Шкурка была плохая. Да, рыжая, но подпаленная и потертая. Нога выглядела неплохо. Видно, что она не пыталась ее грызть. Он быстро и крепко скрутил зверушку, чтобы она не смогла броситься на него, и разжал капкан. Нога распухла, но была теплой, кровь в ней продолжала циркулировать. Он встал и одним резким движением выдернул из-под нее капкан. Девочка убежала.
Часть V
48Шляпник
В огороде Кости и Пола набрасывали простыни на кусты помидоров, чтобы защитить их от ночных заморозков, старые простыни, которые много лет назад дала Поле мать, с заплатками всех оттенков белого – мраморным, цвета слоновой кости, луноцвета, облака, пепла, кварца, молочно-серебристым, снежным, меловым, жемчужным, цвета березовой коры, призрачно-сероватым. Зубы осени вгрызались в землю. Работая вместе, Кости и Пола, единственные, кто остался теперь на горной ферме, топтались по посеребренным инеем комьям земли туда-сюда. Леди Леопард, Инкс, три сестры с сундуком старинных платьев, Травник с сотнями своих друзей – все вышли из дела и уехали. В пустых комнатах все еще валялись кое-какие их старомодные тряпки, побуревшие плакаты с изображением Боба Дилана, стопки книг в бумажной обложке – Бротиган, Гофман, Кейси, Вулф, Фаринья, Маклюэн – обложки загнулись от летней жары, настроения вышли из моды, идеи преданы.
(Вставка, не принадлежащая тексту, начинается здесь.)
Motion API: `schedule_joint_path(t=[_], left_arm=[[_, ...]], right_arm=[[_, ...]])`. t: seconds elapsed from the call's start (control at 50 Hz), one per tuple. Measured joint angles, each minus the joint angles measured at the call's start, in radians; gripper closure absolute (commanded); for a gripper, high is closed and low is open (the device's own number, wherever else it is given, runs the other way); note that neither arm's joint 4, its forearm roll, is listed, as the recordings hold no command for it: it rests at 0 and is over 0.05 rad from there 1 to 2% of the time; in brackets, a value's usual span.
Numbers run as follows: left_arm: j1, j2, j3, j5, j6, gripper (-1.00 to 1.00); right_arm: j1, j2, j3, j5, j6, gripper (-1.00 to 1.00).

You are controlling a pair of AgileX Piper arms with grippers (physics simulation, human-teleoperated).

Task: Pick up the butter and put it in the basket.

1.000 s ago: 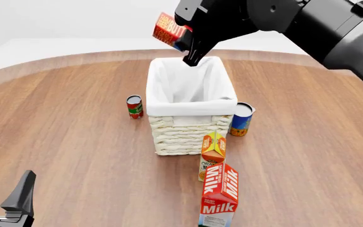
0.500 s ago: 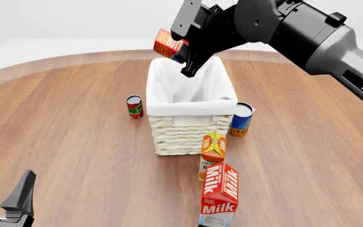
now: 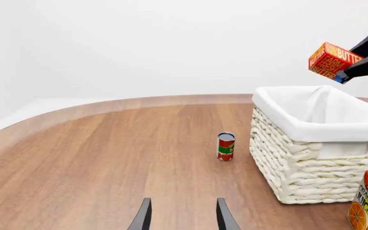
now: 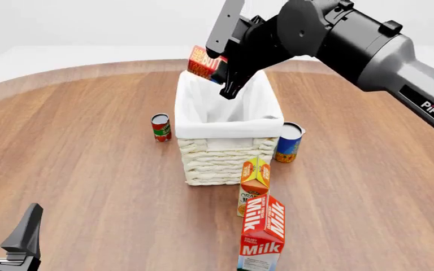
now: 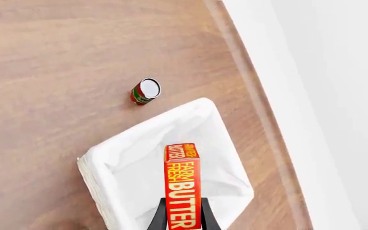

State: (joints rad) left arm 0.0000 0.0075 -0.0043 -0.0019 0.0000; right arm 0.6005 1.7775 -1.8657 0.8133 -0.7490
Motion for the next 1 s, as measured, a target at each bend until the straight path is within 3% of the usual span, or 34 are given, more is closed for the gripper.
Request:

Плантация помидоров кремовыми шпалерами раскинулась на фоне черных деревьев, росших за опушкой. Окоченевшими руками они хватали очередную простыню и распахивали ее. Под ногами ощущалась смерзшаяся земля. Запах горящей травы пришел на смену летнему запаху травы мокрой. Казалось, что сам воздух скован холодом в твердый яшмовый монолит.
– Сегодня ночью будет крепкий морозец. С такими ночами эти помидоры никогда не созреют больше, чем уже созрели, – сказал Кости. – Лучше бы снять их зелеными и разложить в сарае.
– Если завтра тоже пообещают заморозки, снимем. Я сделаю четыреста литровых банок пикулей. И буду до самой весны жарить зеленые помидоры, черт возьми. «Мальчики-Джонсоны ели зеленые помидоры, они их ели всю свою жизнь», – шутливо пропела она. Ее виски́ были прочерчены серебристыми штрихами седины. Кости шлепнул ее по заду сухим стеблем ревеня. Войдя в теплую кухню, они услышали, как чревовещает пестрая неясыть, страхом пригвождая к веткам серых ворон.
– Не хочешь после ужина пойти проведать старика Шляпника? Можно отнести ему зеленых помидоров.
– Ему лучше отнести имбирного печенья. В прошлый раз, когда был здесь, он съел их почти целую банку. – Они называли его, старого мистера Блада, Шляпником, потому что он всегда был в шляпе – иногда в ковбойской, чаще в фермерской кепке, из просвета которой на затылке торчали седые волосы.